ROYALS RETURN FOR S&R TEAM
Back to a ‘special place’ for couple
Pictures from disbandment:
THE Duke and Duchess of Cambridge made an emotional return to the base where the Prince served as a search and rescue pilot to mark the formal end of the service.
William and Kate stood in Hangar 116 at RAF Valley to see the remaining members of the SAR force parade their colours for the final time after private firm Bristow assumed responsibility for search and rescue in the UK.
With Whirlwind and Sea King helicopters as a backdrop, the royal couple heard Air Chief Marshall Sir Baz North praise the men and women who had saved lives from the Anglesey base for more than 75 years.
As they marched away for the last time, the royal couple joined the applause for a service which was called out 34,122 times and helped almost 27,000 people since official records began in 1983.
Group Captain Steve Bentley, current RAF Search and Rescue Commander, had mixed feelings about the occasion.
“It’s a strange day because it’s a mixture of emotions,” he said.
“On the one hand it is sad, but we have massive pride in what we have done.
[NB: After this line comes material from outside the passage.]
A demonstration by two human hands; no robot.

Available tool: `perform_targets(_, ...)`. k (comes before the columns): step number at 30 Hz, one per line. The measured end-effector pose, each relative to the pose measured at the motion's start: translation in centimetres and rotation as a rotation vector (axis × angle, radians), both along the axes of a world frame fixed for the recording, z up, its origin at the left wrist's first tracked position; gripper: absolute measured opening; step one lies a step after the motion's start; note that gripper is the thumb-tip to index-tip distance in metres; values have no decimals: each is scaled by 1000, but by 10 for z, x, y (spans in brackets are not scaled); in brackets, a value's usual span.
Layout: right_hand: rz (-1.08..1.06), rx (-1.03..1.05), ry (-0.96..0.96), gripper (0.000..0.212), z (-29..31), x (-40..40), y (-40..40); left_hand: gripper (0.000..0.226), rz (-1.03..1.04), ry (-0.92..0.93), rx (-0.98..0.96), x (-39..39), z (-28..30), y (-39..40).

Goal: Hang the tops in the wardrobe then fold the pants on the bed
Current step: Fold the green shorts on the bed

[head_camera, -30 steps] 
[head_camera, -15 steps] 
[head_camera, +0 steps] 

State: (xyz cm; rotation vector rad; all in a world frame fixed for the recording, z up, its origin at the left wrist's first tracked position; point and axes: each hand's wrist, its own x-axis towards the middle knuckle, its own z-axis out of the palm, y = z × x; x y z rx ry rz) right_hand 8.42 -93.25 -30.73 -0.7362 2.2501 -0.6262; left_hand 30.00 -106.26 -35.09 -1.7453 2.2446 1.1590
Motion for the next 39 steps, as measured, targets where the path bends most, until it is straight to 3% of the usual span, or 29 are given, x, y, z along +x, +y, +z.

The overwhelming emotion is pride in having delivered a service to the nation.”
During his three years at RAF Valley Prince William undertook 156 operations, rescuing 149 people.
Having flown in by helicopter for the formal ceremony, the royal couple were later entertained at a reception in the Ladies’ Room at the officers’ mess.
They looked relaxed and at ease as they met servicemen and women who had staffed the squadrons.
Wing Commander “Sparky” Dunlop was the officer commanding 22 Flight SAR at Valley when it was handed over to Bristow last year, and subsequently flew the last mission of any RAF SAR flight at RAF Chivenor, Devon.
He paid tribute not only to the pilots but to those behind the scenes. “Today is about the engineers and support staff who all worked together to rescue tens of thousands of people,” he said.
Remembering the royal guest’s days at the controls of the Sea King, he said: “He was a good pilot. In our work there is no room for hangers-on, and he earned his wings just like everyone else.
“He did bring a spotlight on us, but that was a good thing. Hopefully, it brought a spotlight on the work we do.”
He added: “The Prince is a part of our family and hopefully he will always be part of that family.”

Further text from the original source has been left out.